I started to write today about what an emotional week it has been, but then I realized that the post sounded suspiciously like one a few days ago.  I went back and reread Wednesday’s post and decided that enough is enough.  I’m sad about leaving my church.  I’ve had some strong emotional moments this week.  Turning in the keys yesterday and leaving an empty church was – well, I just don’t have the words for it.  I’ve been crying so much that Tom was afraid I was changing my mind or regretting my decision about retiring.  And that is not the case.

I do not make decisions lightly.  Most of the decisions I make are done with lots of thought and prayer.  I am not generally an impulsive person and I take my time, especially with life-altering decisions like retirement.  We have been working on this one for years, saving our money because we always knew we wanted to retire early and do some other things while we were able.  Tom and I are blessed that we have jobs where we can receive health care and retirement benefits after 30 years of service instead of when we reach a certain age.  And we now have our choice of things to do – the world is as wide open to us as it was back when we were in high school.

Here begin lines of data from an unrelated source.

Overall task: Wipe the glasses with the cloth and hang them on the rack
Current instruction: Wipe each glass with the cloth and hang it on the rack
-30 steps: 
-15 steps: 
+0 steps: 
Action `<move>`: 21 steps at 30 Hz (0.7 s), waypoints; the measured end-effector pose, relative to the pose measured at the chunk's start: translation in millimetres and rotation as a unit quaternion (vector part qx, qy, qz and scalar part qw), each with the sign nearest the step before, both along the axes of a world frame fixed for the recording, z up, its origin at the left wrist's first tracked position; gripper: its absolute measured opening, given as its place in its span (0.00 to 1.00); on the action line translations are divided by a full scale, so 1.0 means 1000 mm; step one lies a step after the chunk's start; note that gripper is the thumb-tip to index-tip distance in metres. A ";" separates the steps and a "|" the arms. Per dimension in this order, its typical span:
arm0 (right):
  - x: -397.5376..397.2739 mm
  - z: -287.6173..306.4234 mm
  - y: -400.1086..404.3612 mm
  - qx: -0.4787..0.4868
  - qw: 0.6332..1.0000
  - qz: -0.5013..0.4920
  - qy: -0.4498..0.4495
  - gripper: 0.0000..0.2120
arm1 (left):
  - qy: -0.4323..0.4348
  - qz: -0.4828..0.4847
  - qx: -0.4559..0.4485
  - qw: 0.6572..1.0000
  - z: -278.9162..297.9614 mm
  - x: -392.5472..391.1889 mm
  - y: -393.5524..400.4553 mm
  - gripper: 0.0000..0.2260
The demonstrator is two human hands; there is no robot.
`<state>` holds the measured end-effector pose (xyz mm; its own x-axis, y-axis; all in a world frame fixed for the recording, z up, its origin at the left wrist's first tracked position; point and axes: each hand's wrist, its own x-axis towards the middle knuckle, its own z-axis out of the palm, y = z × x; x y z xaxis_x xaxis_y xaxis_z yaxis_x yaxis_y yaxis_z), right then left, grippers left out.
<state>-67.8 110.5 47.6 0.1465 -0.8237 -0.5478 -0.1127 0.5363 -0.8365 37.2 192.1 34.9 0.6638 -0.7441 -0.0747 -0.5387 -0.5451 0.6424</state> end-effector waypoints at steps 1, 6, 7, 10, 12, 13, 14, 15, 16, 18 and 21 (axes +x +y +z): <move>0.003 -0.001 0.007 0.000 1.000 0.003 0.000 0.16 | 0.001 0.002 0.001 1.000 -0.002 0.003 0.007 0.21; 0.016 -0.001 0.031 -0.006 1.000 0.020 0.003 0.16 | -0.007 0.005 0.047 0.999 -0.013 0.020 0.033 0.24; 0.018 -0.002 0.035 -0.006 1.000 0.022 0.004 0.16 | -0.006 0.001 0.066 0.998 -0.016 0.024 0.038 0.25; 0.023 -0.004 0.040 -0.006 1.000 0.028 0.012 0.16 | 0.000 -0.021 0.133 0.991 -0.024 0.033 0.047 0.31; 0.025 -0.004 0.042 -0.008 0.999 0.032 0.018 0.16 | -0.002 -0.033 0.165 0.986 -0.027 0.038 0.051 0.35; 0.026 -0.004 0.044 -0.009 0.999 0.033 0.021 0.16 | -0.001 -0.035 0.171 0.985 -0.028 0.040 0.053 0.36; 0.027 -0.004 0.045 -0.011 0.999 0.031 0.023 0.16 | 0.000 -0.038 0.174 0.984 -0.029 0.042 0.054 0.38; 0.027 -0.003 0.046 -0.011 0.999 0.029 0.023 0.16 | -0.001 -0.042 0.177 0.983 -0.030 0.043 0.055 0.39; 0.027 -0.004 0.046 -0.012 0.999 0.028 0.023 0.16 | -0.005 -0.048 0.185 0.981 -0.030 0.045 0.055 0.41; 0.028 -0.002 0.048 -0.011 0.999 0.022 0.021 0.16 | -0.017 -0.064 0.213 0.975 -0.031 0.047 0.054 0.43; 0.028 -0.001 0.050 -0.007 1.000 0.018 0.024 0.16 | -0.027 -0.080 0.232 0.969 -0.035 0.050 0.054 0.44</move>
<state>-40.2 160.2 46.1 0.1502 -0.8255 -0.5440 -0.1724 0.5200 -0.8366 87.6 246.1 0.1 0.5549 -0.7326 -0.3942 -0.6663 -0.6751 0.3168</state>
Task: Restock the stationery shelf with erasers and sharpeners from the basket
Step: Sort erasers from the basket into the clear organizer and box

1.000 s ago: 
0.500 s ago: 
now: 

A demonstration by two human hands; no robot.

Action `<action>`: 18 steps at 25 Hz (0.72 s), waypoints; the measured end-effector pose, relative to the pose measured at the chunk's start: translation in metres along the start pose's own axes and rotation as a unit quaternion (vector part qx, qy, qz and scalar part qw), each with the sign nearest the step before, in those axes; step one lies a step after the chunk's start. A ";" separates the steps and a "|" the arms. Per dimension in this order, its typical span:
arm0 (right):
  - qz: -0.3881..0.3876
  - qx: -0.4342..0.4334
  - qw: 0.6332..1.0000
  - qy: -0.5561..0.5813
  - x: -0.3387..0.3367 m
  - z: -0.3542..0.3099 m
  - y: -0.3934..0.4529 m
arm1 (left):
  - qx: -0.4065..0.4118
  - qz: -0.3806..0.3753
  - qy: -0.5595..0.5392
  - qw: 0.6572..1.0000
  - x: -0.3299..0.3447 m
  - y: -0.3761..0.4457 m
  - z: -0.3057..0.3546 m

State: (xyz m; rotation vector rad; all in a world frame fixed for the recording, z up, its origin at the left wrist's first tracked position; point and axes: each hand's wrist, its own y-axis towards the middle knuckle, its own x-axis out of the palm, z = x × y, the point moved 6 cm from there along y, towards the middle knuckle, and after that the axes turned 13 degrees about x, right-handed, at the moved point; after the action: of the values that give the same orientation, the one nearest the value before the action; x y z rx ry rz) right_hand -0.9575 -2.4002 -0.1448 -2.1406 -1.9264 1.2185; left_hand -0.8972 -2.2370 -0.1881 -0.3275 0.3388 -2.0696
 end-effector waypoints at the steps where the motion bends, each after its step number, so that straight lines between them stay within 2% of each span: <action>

So enough about being sad (at least for this week).  I know the adjustment will be a struggle.  But the world is full of possibilities.  I am looking forward to having time to explore some of those possibilities – doing new things, seeing new places, meeting new people, and doing it all in partnership with my husband.  Three more days working – and then new horizons!  Time and opportunities that I am determined not to waste with regrets or sorrow.

Henry Wadsworth Longfellow

When Tom and I were dating, we discovered that we shared a common favorite poem:  A Psalm of Life by Henry Wadsworth Longfellow.  The words are as relevant for us today as they were 35 years ago, so I close this post with a couple of stanzas from the poem:

Trust no Future, howe’er pleasant!
   Let the dead Past bury its dead!
Act,— act in the living Present!
   Heart within, and God o’erhead!
Let us, then, be up and doing,
   With a heart for any fate;
Still achieving, still pursuing,
   Learn to labor and to wait.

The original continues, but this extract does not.